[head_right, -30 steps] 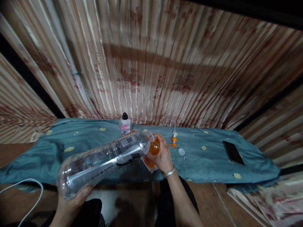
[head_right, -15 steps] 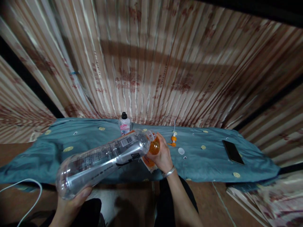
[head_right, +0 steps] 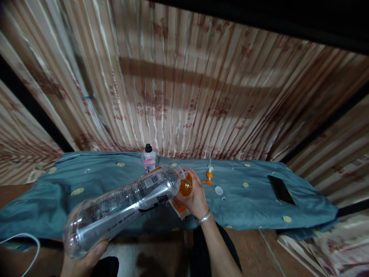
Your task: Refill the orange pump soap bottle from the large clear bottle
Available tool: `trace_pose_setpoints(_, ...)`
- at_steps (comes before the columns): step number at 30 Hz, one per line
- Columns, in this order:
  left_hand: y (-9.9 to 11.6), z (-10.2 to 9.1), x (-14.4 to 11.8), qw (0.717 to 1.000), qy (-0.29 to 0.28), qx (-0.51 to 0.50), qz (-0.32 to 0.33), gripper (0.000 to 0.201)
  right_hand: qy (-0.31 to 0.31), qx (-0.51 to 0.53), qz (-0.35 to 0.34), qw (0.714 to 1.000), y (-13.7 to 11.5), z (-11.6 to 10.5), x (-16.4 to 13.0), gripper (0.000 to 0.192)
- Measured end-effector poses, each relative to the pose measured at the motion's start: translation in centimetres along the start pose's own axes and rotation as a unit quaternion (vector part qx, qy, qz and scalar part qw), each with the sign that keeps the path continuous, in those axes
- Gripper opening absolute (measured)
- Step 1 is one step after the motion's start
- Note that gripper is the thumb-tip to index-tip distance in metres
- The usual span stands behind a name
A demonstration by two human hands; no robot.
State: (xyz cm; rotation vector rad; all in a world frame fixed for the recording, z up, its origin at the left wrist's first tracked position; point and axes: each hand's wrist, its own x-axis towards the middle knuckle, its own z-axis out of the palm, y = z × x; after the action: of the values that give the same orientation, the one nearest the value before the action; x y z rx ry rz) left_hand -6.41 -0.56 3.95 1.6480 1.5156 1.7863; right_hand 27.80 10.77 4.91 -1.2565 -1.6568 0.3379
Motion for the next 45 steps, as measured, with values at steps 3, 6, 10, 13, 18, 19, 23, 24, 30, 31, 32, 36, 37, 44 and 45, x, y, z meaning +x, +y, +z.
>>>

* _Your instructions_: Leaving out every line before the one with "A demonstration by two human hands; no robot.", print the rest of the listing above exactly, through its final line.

* _Final answer_:
A demonstration by two human hands; no robot.
State: (xyz cm; rotation vector rad; all in a world frame fixed for the recording, z up, its origin at the left wrist's first tracked position; point and axes: each hand's wrist, its own x-axis towards the middle knuckle, its own z-axis out of the palm, y = z × x; after the action: of the values that give the same orientation, the one nearest the value before the action; x y z rx ry rz) left_hand -6.41 -0.56 3.95 1.6480 1.5156 1.7863; right_hand 27.80 10.77 4.91 -1.2565 -1.6568 0.3379
Motion for the next 45 steps, as measured, with values at steps 3, 6, 10, 13, 18, 19, 23, 24, 30, 31, 32, 36, 37, 44 and 45, x, y, z meaning +x, +y, +z.
>>>

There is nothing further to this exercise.